Malaysian-Chinese Yangsze Choo’s best-selling debut historical novel, The Ghost Bride was set in late 19th century Malaya with an immediately compelling premise: a young Chinese girl in is married off to a ghost.
The Night Tiger is also set in Malaya, although in the early 1930s, but it lacks its predecessor’s immediately graspable premise. Not that it should necessarily need one: The Ghost Bride was aimed at the young adult market, whereas The Night Tiger is adult fare, so a greater degree of complexity would be expected. Compared to other times and places in Asia, such as Colonial or Post-Colonial India, or China during the Mao years, Colonial Malaya—William Somerset Maugham notwithstanding—is a relatively under-explored setting in fiction for the international market. Choo also clearly delights in sharing her knowledge of Chinese and Malay folklore, traditional belief, and magical practices. As the title suggests, The Night Tiger particularly lingers over Malay ideas about weretigers. But it might nevertheless have benefited from a tighter focus on fewer of its many ideas.
The two main plots revolve around a young orphan, Ren, trying to return his dead master’s missing severed and preserved finger to his grave, within 49 days of his death.

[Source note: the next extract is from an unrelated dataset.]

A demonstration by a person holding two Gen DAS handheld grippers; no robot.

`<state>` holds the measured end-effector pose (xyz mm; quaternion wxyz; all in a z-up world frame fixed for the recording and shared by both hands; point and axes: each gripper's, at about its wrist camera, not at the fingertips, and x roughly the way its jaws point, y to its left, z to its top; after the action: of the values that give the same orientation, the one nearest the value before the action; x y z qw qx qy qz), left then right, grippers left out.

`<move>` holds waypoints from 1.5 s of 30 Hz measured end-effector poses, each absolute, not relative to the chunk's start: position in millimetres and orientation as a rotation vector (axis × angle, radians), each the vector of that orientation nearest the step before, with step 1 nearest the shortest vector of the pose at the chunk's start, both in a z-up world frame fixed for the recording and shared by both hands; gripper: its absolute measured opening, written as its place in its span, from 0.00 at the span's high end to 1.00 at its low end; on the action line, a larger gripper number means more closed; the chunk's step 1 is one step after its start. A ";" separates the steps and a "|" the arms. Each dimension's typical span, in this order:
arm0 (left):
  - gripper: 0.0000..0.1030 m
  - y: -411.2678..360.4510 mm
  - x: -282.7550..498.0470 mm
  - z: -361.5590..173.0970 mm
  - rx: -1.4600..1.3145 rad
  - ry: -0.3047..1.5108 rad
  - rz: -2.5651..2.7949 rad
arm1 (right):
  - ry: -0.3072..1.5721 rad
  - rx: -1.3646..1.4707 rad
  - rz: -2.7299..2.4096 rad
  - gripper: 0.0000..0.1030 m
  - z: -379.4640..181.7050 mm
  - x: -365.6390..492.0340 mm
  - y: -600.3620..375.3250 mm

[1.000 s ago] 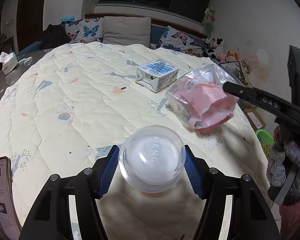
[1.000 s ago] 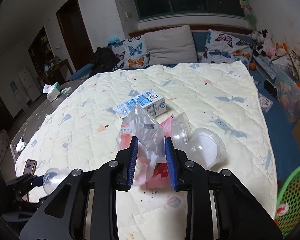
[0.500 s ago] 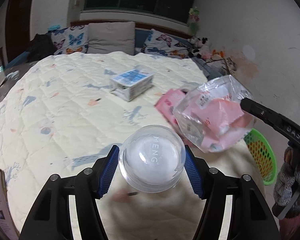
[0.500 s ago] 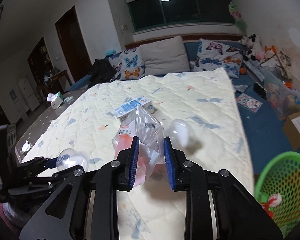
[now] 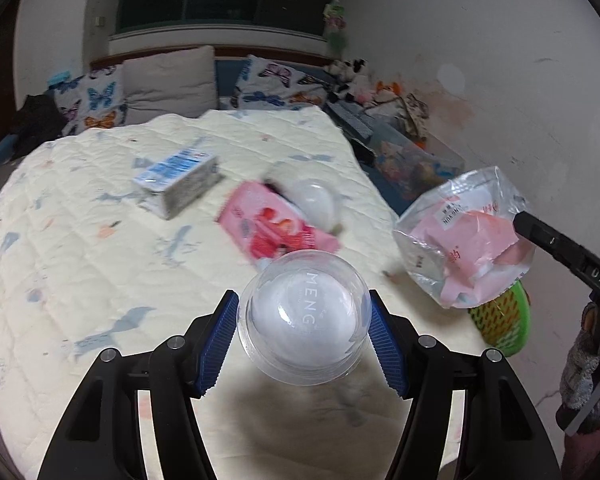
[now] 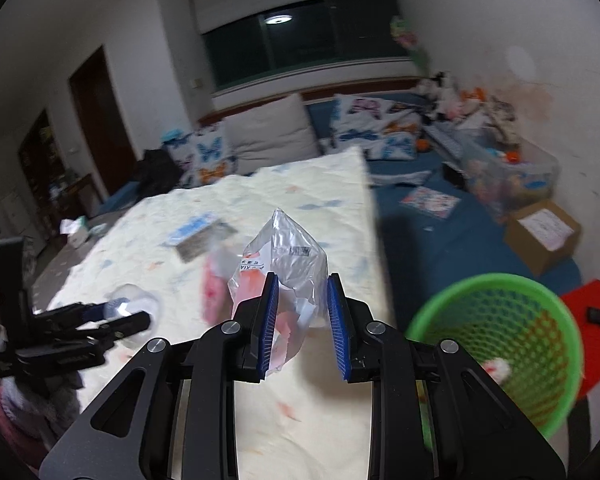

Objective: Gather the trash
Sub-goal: 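Carry the lid and bag to the green basket and release both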

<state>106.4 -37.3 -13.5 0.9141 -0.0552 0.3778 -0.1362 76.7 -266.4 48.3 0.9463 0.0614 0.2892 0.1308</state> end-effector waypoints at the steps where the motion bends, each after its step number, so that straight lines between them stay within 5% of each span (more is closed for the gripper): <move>1: 0.40 -44.3 107.4 -13.3 -0.106 0.779 -0.294 | 0.594 0.125 0.235 0.75 46.5 74.1 -277.9; 18: 0.40 -170.2 123.2 -4.4 0.036 0.786 -0.503 | 0.707 0.167 -0.121 0.72 -9.3 59.8 -411.1; 23: 0.40 -201.4 132.4 -4.0 0.064 0.791 -0.549 | 0.713 0.192 -0.138 0.62 -19.2 54.7 -423.9; 45: 0.38 -293.8 165.8 -29.7 0.091 0.898 -0.679 | 0.680 0.253 -0.160 0.45 -15.2 20.8 -449.3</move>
<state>165.8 -293.8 -29.7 0.8449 0.0430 0.4253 -0.3216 20.8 -449.3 -15.2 0.9318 0.1237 0.3323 -0.0782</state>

The dead master was a weretiger, and, with his body buried incomplete, his ghost is now wandering the earth. Returning his finger to the grave will free his ghost to become fully that of a man, and to rest in peace. Meanwhile, a young woman, Ji Lin, is working in a dance hall, to pay off her mother’s debts. One night, during a dance, she acquires from her partner a preserved, severed finger.
How Ren’s and Ji Lin’s lives intersect so that one can pass the finger to the other is the main plot-driver. But one of the several subplots concerns Ji Lin and her stepfather’s son, Shin. It’s soon obvious these two are going to end up romantically involved, and since there isn’t anything stopping them becoming a couple, except that though genetically unrelated they are step-brother and sister, Choo has to work hard to keep them apart until the end of her novel. Ren’s new employer, William, furthermore, has a taste for local women, a mysterious fiancée Iris, as well as Lydia, an English women with designs on him. Choo holds back much information, in particular insights into Lydia’s character, that, had it been delivered earlier, might have made the resolution to this tangle more plausible.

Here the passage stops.